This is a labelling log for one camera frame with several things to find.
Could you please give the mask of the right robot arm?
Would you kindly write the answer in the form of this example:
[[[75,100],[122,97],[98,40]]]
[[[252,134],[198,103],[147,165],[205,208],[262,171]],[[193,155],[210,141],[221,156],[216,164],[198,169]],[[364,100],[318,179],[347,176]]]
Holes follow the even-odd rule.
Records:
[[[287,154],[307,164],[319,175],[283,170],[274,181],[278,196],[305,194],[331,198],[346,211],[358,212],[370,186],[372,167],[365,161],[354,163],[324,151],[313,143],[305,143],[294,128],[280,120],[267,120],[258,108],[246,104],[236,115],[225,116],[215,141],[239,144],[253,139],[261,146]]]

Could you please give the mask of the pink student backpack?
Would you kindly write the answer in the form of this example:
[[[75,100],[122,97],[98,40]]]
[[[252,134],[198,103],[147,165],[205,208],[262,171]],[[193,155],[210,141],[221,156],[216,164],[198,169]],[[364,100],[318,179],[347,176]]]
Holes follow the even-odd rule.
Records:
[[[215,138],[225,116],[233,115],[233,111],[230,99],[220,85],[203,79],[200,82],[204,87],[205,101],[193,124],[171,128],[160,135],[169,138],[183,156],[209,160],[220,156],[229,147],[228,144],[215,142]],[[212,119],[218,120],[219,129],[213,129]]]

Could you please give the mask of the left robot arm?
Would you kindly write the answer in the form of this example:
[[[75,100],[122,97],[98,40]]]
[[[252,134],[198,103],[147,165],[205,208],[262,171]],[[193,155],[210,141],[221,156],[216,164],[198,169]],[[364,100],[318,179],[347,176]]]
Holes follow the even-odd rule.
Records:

#### Task directions:
Each entry should be reproduced in the output exactly.

#### Response box:
This is a labelling log for one camera frame with several things to find.
Could you please give the mask of the right robot arm?
Would you kindly write the answer in the form of this example:
[[[75,100],[122,97],[98,40]]]
[[[252,134],[198,103],[147,165],[205,208],[262,171]],[[193,155],[210,141],[221,156],[216,164],[198,169]],[[364,100],[318,179],[347,176]]]
Holes follow the even-odd rule.
Records:
[[[287,154],[307,164],[319,175],[283,170],[274,181],[278,196],[305,194],[331,198],[346,211],[358,212],[370,186],[372,167],[365,161],[354,163],[324,151],[313,143],[305,143],[294,128],[280,120],[267,120],[258,108],[246,104],[236,115],[225,116],[215,141],[239,144],[253,139],[261,146]]]

Could you please give the mask of the pink student backpack?
Would you kindly write the answer in the form of this example:
[[[75,100],[122,97],[98,40]]]
[[[252,134],[198,103],[147,165],[205,208],[262,171]],[[193,155],[210,141],[221,156],[216,164],[198,169]],[[364,100],[318,179],[347,176]]]
Holes follow the even-odd rule.
Records:
[[[215,138],[225,116],[233,115],[233,111],[230,99],[220,85],[203,79],[200,82],[204,87],[205,101],[193,124],[171,128],[160,135],[169,138],[183,156],[209,160],[220,156],[229,147],[228,144],[215,142]],[[212,119],[218,120],[219,129],[213,129]]]

Could you please give the mask of the left robot arm?
Would you kindly write the answer in the form of this example:
[[[75,100],[122,97],[98,40]]]
[[[252,134],[198,103],[147,165],[205,208],[262,171]],[[193,155],[210,141],[221,156],[216,164],[198,169]],[[364,100],[318,179],[347,176]]]
Holes follow the even-odd rule.
Records:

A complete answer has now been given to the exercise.